*Lab 1 - 3: Stata Introduction, Tests, Violations of GM, Specification Issues
*Intro
*Open stata, change the directory to your drive
cd c:\
*open the datafile lab1.dta
Use lab1.dta
*open a log-file to save the results:
log using name.log, [replace append]
*Note: at the end of the session you have to close the log file by: log *close
*use commands that describe the characteristics of the variables:
descr x1 x2
list x10
sum x1 – x10
tab x9 x10
tab1 x8 x9 x10
tabstat x1 x2 x3 x4 x5 x6 y, statistics(min mean median p25 p75 max sd var range)
*generate new variables
gen x_inter=x4*x9
egen x1_mean=mean(x1)
*look at some correlations and covariances
corr x1 x2 x3 x4 x5
corr x1 x2 x3 x4 x5, cov
*use the drop down menu to look at some histograms and density plots
twoway (scatter x1 x3)
kdensity x1, norm
* T-Tests and Correlation
/*download the file garmit_esspanel1.dta into your drive
this file contains a panel of 18 OECD countries from 1961 till 1994. Backgroud-reading: Garrett-Mitchell paper on government spending*/
*open stata
*change the working directory to your m drive:
cd "c:\...\..."
*open the data file in stata:
use garmit_esspanel1.dta
*summarize the main characteristics of the interesting variables:
sum spend unem growthpc depratio left cdem trade lowwage fdi skand
*run some simple t-tests:
ttest spend=30
ttest spend=41
/*now test, whether government spending is different for different regions/ political systems */
ttest spend, by(skand)
ttest spend, by(skand) unequal
ttest spend, by(angel)
ttest spend, by(angel) unequal
/*or test whether the dispersion of government spending is different in different regions:*/
sdtest spend, by(skand)
sdtest spend, by(angel)
/*Is the dependent variable "spend" normally distributed (enough)? */
hist spend
kdensity spend
swilk spend
sktest spend
/* calculate some simple bivariate covariances and correlations and interpret the results, what is the problem with bivariate correlation? */
corr spend unem
corr spend left
corr spend unem, cov
corr spend left, cov
/*estimate several binary OLS models for government spending and interpret the regression results:*/
reg spend unem
reg spend left
reg spend growthpc
reg spend trade
reg spend depratio
* OLS and Violations of GM
*summarize the main characteristics of the interesting variables:
sum spend unem growthpc depratio left cdem trade lowwage fdi skand
*estimate a basic model for government spending and interpret the *regression table: Interpret the regression results, coefficients, standard *errors, confidence intervals, R², F-Test
reg spend unem growthpc depratio left cdem trade lowwage fdi
*now change the confidence levels (note the default setting is 95% levels)
set level 99
set level 90
*estimate the same regression again, what has changed, how and why?
*Set the level back to default:
set level 95
*estimate the model again:
reg spend unem growthpc depratio left cdem trade lowwage fdi
*Now run the same regression but estimate standardized coefficients – how *to interpret standardized coefficients?
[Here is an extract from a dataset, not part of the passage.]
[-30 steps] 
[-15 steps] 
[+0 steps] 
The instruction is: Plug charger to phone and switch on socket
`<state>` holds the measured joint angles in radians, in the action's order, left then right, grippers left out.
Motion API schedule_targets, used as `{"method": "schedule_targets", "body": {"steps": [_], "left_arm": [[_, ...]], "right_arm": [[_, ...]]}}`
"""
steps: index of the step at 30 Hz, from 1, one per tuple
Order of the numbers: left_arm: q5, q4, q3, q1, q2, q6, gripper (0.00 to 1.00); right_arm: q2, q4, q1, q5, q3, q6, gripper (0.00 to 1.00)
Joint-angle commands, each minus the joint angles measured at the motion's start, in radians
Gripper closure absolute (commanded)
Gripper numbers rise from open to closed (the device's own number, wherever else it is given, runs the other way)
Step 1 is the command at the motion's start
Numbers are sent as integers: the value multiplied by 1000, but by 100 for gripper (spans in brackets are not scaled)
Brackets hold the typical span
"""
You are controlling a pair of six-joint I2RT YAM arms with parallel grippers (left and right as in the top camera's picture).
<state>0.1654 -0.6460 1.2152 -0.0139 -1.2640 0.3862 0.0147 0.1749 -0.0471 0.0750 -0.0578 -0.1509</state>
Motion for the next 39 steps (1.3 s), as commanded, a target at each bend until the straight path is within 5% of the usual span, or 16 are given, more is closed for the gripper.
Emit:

Why do we need standardized *coefficients?
reg spend unem growthpc depratio left cdem trade lowwage fdi, beta
*AV-plots (additional) variables are for multivariate models to show what *ceteris paribus effect a single independent variable has:
avplots
avplot unem
*for linear OLS models the marginal effect of a single independent variable *is equal for all values of the independent variable:
mfx
mfx compute, at(mean)
mfx compute, at(median)
*______
*Multicollinearity:
*calculate correlation coefficients for all explanatory variables, do you *find problems of multi-collinearity?
corr unem growthpc depratio left cdem trade lowwage fdi skand
*What is the trade-off between multi-collinearity and omitted variable *bias?
*If there is complete multicollinearity we don't have to worry, STATA does *the job:
*Linear transformations of a variable are perfect multicollinear to the *original variable:
gen unem2=2*unem+3
corr unem unem2
reg spend unem unem2 if year==1986
*Was does Stata do in case of perfect multicollinearity?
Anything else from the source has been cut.